10:21AM, Monday 10 April 2017
As I write this in my bunker at ’Tiser Towers I can hear the distant thud of social media artillery as borough councillors take to Twitter to engage in that age-old political tactic of ‘shooting the messenger’.
Don’t like it that the paper is shining a light on things you’d rather be kept in the dark? A few uncomfortable truths making life difficult? Don’t address the criticism. Just discredit the article and question the integrity of those who’ve written it. That’s much easier.
Take our series raising concerns about the Borough Local Plan (BLP). The articles have been written in partnership with the group of volunteers who produced the Maidenhead and Cox Green Neighbourhood Plan (MNP). The articles represent their collective view so have not been attributed to any one individual.
If not addressed by the council, the problems the articles identify could have dire consequences for Maidenhead in the future. But the reason we’re running them in the first place is because the group fears the council will simply ignore the comments it submitted during the BLP consultation.
And the council’s reaction would seem to confirm this.
Councillors are demanding to know who the group are, accusing them of having an agenda and questioning their motives and integrity.
But you’d think Tory councillors would know neighbourhood plans were set up under the Conservatives’ Localism Act in 2012 to involve the public in planning and have been supported by, yep... the council. (In fact another councillor is even on the group. He was in my office a few years ago seeking help in publicising the process).
Perhaps our vocal critics missed the memo from then communities secretary Eric Pickles. Or perhaps localism is all very well until it starts making life difficult. Either way they should know who is on the group. And if they don’t, it’s quite easy to find them on its website.

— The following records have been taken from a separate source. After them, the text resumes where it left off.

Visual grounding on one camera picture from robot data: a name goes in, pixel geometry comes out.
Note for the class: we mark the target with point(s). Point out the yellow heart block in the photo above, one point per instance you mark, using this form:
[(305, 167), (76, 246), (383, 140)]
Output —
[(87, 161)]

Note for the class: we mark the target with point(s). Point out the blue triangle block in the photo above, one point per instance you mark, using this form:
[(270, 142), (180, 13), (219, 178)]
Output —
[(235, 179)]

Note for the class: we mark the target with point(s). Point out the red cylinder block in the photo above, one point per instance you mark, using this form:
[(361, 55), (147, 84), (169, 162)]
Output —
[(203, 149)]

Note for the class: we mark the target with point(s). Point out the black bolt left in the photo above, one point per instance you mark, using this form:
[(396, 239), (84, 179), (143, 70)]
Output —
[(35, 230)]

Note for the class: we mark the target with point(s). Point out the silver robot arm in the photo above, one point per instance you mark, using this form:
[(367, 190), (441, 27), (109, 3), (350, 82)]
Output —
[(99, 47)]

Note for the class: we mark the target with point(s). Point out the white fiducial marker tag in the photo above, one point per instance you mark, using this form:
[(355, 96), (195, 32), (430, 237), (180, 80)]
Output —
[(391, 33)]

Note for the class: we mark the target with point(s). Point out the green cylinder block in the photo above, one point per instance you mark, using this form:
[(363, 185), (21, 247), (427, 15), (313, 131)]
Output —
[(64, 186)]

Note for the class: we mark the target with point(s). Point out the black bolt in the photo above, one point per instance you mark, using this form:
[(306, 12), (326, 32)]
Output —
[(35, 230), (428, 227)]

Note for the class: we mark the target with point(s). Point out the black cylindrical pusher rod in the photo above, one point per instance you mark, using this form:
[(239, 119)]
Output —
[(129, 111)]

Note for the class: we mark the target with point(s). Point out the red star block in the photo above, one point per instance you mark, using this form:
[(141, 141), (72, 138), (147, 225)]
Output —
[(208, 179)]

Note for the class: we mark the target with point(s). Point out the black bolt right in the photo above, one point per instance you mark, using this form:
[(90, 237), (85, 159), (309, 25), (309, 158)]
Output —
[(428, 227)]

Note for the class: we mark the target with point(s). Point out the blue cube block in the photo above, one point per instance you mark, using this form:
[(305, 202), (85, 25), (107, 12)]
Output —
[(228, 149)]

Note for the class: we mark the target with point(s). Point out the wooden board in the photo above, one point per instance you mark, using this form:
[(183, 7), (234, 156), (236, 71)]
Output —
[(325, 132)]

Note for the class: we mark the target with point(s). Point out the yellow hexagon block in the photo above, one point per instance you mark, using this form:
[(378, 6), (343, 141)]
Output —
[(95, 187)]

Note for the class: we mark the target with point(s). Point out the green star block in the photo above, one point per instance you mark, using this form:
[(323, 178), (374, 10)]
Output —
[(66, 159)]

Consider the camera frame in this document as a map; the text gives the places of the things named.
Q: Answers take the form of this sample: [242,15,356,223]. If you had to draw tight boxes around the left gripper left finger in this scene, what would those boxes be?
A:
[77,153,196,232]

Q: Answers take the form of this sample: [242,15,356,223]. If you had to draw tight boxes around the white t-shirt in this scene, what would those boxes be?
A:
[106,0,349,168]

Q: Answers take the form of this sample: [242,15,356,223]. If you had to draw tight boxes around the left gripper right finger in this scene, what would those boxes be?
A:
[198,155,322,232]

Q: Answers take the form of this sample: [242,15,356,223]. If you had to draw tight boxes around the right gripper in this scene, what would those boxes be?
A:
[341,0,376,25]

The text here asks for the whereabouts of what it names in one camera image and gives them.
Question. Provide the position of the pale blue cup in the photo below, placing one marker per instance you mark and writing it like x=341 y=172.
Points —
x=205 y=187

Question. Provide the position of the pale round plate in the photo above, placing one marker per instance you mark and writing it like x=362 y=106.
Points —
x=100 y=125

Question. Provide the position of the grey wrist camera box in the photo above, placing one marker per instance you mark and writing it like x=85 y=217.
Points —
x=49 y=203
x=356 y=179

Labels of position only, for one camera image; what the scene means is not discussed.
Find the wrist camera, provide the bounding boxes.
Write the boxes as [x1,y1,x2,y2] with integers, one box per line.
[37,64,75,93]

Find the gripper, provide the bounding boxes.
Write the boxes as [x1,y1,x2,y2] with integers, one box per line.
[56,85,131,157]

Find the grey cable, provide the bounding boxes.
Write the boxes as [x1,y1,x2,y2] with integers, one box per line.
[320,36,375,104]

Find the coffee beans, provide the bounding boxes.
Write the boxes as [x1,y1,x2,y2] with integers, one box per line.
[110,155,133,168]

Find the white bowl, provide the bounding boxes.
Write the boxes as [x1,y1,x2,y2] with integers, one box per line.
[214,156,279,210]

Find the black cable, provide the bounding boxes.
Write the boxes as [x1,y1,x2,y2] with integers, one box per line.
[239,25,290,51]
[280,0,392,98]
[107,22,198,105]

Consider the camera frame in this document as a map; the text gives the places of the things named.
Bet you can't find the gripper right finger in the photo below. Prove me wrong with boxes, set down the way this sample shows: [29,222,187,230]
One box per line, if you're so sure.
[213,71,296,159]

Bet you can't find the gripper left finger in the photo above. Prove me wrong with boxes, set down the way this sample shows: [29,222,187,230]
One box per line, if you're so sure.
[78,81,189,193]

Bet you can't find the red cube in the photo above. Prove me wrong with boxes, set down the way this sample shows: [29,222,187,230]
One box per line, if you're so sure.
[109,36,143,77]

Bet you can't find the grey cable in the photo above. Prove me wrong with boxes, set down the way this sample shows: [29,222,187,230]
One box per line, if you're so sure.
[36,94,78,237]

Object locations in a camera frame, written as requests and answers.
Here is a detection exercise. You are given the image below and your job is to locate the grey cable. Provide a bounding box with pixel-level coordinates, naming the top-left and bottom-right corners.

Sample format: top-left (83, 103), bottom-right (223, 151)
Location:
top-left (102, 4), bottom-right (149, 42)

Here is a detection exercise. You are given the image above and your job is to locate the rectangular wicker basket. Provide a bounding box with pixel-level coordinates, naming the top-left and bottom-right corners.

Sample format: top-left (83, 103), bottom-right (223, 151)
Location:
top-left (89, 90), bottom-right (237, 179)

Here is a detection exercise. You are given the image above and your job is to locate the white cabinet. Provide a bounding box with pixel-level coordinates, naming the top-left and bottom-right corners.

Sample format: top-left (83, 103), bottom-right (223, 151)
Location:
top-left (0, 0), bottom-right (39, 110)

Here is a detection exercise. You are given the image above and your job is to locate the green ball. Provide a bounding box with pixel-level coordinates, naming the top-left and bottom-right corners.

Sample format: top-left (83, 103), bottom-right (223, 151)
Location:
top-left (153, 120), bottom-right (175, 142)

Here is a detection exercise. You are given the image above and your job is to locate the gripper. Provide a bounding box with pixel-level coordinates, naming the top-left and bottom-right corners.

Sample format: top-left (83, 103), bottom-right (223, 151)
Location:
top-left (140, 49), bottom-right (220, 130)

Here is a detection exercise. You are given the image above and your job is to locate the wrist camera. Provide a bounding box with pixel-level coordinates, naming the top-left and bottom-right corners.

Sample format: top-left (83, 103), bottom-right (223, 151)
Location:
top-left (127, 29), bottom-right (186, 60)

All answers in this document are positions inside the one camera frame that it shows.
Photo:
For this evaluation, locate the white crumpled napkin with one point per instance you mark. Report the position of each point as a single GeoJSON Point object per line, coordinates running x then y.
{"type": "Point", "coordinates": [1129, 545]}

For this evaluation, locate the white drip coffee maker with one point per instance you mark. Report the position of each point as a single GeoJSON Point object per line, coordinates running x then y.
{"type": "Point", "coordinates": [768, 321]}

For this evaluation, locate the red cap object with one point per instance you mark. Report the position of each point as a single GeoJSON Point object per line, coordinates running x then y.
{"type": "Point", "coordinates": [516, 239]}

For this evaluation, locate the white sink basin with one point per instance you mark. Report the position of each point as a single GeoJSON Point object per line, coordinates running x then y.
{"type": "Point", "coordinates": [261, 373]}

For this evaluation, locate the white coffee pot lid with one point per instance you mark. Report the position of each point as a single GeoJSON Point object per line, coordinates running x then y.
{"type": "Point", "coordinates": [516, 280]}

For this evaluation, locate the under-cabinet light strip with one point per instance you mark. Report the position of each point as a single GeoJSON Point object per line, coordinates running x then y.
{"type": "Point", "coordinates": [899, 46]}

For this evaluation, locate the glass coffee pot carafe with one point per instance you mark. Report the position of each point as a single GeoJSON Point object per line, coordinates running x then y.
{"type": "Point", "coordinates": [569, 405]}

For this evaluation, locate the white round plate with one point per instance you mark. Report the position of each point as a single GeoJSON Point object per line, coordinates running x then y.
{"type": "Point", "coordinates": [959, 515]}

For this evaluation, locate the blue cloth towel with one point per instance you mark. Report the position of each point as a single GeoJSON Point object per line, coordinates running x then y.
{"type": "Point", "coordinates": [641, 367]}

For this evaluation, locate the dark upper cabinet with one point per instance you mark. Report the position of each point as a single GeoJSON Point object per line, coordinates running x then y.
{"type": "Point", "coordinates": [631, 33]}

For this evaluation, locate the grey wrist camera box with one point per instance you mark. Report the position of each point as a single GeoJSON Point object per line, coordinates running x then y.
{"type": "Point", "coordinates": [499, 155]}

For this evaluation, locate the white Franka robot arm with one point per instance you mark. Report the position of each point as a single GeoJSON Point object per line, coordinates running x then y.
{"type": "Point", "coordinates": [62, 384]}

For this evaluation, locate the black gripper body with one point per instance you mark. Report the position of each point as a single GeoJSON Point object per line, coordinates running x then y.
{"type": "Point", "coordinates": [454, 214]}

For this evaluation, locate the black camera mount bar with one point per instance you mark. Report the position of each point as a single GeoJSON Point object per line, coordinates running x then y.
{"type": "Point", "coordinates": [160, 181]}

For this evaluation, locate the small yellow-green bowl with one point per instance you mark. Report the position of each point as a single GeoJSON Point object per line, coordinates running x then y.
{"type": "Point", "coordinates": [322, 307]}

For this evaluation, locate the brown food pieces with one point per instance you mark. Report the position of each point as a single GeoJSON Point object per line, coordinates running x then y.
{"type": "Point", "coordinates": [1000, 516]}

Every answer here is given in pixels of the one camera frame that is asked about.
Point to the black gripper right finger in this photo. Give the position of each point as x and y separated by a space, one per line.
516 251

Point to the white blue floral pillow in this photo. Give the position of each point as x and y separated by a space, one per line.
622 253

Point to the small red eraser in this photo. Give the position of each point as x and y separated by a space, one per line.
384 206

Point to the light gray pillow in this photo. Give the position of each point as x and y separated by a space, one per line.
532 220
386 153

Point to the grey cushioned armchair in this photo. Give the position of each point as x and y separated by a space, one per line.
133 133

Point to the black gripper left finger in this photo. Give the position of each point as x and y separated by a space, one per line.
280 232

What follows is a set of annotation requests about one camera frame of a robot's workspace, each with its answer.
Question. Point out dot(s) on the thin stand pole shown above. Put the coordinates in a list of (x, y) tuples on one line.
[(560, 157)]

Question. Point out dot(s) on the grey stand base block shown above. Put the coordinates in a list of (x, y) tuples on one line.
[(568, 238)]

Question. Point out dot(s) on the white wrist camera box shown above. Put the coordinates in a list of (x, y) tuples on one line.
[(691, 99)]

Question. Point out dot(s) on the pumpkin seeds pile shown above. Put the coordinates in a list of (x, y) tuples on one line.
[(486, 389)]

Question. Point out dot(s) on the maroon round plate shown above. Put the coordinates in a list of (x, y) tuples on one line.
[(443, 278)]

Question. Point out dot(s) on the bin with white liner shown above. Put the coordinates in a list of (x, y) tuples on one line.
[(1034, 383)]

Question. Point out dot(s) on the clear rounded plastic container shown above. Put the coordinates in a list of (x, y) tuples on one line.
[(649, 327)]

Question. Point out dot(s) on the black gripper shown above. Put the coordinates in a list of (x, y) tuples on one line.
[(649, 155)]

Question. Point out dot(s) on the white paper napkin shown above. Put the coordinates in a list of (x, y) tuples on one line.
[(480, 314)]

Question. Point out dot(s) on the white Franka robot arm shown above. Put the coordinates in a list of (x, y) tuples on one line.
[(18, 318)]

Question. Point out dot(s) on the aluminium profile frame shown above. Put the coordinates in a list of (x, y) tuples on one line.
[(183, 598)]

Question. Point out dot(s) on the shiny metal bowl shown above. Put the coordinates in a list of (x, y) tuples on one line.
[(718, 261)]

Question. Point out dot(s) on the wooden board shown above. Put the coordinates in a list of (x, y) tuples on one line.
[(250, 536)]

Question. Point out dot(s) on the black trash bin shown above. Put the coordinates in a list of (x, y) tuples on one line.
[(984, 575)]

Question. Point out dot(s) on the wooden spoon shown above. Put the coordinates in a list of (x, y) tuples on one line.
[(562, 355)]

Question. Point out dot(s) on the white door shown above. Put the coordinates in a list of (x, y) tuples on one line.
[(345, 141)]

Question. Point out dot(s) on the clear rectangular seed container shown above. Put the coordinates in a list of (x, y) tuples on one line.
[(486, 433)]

It seems, too, it’s only a short hop from doublethink to double standards.
For while the Neighbourhood Plan Group is vilified for voicing concerns about the BLP, the Conservative candidate in the Clewer North by-election is using opposition to the plan as the central plank of his campaign.
The Tory hopeful is campaigning on a ticket of opposition to building more than 600 homes on the Squires Garden Centre site. But hang on, aren’t those 600 homes in... the BLP? Yes, that BLP, the one put forward by... the council.
And haven’t lots of councillors, right up to the leader himself, been out supporting him?
Bet that’s led to some interesting conversations on the doorstep: ‘So, you’re campaigning for the bloke who’s campaigning against the plan your council drew up?’.
Conveniently the period of ‘purdah’, where the council ceases any controversial business, means the meeting to approve the next draft of the BLP has been moved from April 23 to May 15 – after the Clewer North by-election on May 4.
Just as well. It would be inconvenient to have your main policy ruined before polling day.
Point any of this out, though, and it’s ‘shoot the messenger’.
Sometimes, though, the messenger does shoot back.